At times like these, I feel I’ve unfettered feet, and more than perhaps two. I’m a centipede, marching mind thinking a hundred things, estranged from my own wandering shoes. I found the glory within, crawling over the pass and seeing the mountain, wearing no hood or cowl to match its name, but gleaming like a frozen font, a spike, a rigid canine, a snow-leopards ear. A valley swoops beneath me, the very land removed from under my rolling toes, and the curving wyrm of the land is like a Chinese dragon colored in wildflowers, a royal carpet sliding towards the sanctified Olympus.
And seeing that vision, the pinnacle of creative mass, I understand the inertia of love and the gravitas of sacrifice and sanctification, if only a little. I can feel the weight of it on my dreams, the deep, heavy sighs of the earth and I imbibe of the grace therein. I need everything, the nearness of it all and the prescience of divinity.

Tonight is the last day before my last best friend is married off. I found the most beautiful road in Newberg (well, I’ll hedge that with a ‘one of the’), and drove along a ridge facing Mount Hood, vineyards and grazing livestock filling the periphery with the perfect ambiance. I wonder whether my words are a subtle injustice, a slight on the majesty of creation. Does poetry only detract from true creativity, and music only a cheap substitute for the orchestra of creation? I cannot believe this to be true, as a general rule, but sometimes I cannot collect any words that portray the mountain, that harness the motion of the river, that captivate as surely as the woods, the rain, the clouds gloomy and playful over the starry sky.
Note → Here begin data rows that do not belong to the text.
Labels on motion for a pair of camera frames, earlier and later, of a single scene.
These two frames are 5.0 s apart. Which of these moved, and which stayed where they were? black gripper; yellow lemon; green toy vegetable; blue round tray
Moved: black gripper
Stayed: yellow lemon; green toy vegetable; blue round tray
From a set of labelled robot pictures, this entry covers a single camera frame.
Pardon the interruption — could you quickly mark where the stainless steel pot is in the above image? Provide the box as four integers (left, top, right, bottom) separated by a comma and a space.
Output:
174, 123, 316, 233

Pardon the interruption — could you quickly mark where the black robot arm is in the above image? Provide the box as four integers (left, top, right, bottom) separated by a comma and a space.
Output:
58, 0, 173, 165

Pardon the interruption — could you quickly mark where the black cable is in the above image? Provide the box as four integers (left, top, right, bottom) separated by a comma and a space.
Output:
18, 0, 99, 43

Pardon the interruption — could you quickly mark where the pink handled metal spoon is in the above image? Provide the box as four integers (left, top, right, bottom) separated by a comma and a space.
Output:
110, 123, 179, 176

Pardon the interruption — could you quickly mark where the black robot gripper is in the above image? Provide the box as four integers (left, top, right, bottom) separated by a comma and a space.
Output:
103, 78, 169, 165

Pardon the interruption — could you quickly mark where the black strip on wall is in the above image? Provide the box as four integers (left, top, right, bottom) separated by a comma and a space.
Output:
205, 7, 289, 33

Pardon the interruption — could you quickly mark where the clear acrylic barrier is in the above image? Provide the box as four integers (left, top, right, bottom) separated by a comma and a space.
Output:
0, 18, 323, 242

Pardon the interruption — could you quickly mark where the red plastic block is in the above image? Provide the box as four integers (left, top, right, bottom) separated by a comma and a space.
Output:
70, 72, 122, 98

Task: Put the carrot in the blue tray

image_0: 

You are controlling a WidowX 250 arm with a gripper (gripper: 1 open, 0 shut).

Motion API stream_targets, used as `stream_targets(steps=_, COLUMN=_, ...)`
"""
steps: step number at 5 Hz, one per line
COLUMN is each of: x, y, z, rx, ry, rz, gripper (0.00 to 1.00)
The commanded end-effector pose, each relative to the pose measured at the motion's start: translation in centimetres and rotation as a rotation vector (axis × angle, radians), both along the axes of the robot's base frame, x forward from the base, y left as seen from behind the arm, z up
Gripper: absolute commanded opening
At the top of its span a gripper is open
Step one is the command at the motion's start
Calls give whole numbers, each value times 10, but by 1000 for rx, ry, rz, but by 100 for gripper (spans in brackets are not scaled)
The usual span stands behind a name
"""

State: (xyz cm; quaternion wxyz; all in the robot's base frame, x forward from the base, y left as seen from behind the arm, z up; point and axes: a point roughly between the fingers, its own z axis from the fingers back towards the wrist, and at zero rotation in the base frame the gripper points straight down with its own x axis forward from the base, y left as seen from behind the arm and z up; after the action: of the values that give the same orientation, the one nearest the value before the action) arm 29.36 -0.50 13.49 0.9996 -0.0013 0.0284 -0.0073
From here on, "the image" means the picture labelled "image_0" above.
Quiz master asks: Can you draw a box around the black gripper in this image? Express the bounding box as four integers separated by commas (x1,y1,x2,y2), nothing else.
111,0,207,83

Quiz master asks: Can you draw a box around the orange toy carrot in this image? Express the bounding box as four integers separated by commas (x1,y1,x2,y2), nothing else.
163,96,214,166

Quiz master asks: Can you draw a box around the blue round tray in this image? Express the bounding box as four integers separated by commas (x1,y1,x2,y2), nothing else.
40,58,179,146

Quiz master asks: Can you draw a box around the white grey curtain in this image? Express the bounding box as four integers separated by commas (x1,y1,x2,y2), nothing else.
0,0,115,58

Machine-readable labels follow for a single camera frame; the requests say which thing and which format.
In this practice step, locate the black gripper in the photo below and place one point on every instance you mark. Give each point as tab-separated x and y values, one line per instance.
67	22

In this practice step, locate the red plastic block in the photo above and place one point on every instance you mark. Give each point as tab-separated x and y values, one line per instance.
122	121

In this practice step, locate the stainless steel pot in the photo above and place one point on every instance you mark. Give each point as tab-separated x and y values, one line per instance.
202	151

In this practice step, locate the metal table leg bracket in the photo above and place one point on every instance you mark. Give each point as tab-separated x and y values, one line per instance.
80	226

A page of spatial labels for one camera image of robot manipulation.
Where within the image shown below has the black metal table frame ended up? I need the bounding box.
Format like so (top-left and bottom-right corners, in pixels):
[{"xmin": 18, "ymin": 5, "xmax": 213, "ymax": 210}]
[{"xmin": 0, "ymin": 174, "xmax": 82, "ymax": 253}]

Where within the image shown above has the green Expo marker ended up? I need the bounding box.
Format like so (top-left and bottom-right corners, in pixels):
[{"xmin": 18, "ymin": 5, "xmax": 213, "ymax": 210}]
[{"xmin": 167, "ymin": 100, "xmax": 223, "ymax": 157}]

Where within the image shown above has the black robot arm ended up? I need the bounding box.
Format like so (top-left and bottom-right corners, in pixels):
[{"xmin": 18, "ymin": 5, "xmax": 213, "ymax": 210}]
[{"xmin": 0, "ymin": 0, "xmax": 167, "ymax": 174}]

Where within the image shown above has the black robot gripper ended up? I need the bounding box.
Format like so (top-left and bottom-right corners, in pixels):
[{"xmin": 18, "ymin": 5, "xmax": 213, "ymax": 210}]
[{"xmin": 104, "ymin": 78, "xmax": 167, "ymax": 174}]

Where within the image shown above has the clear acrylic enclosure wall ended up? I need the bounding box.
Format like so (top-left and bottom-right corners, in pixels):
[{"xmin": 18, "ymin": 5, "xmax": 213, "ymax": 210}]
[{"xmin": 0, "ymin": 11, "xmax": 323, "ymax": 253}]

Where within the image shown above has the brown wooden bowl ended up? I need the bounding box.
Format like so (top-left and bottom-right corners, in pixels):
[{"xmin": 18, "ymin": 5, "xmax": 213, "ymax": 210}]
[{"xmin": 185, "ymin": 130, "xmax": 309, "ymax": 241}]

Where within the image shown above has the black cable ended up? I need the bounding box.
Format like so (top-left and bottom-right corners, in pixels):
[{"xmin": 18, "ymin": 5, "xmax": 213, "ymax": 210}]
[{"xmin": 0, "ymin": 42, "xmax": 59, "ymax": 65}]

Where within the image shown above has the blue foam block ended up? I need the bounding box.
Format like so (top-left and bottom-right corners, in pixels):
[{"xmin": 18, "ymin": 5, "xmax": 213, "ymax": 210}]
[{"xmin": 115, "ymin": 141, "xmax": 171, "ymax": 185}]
I want to sleep, but my body fights me; I want to eat, but there, too, I’m refused; I want to imagine worlds and write poetry, to sing, play guitar, dream, and write beautiful things, but I’m stymied by an incessant farewell-love. It’s that inhibitive time where nothing can be done until I’ve done what must be done. I’m not the parents, but I feel as though I’m surrendering J and S to each other and to another place, just as I did Matthew, just as I did A and S, just as perhaps I’ve done countless times before, though each time with a greater piece of my heart to offer up.
So here I am, staring down a bag of chips and wondering if my pacing mind will focus enough to finish reading a book, or whether I might just sleep instead. I fear I’ll be stuck in a pasture without sheep to count, dear Olwen, but perhaps this is how all vigils should progress, in existential-quandaries of beauty, peace, and letting go.

There’s probably a Disney song about this.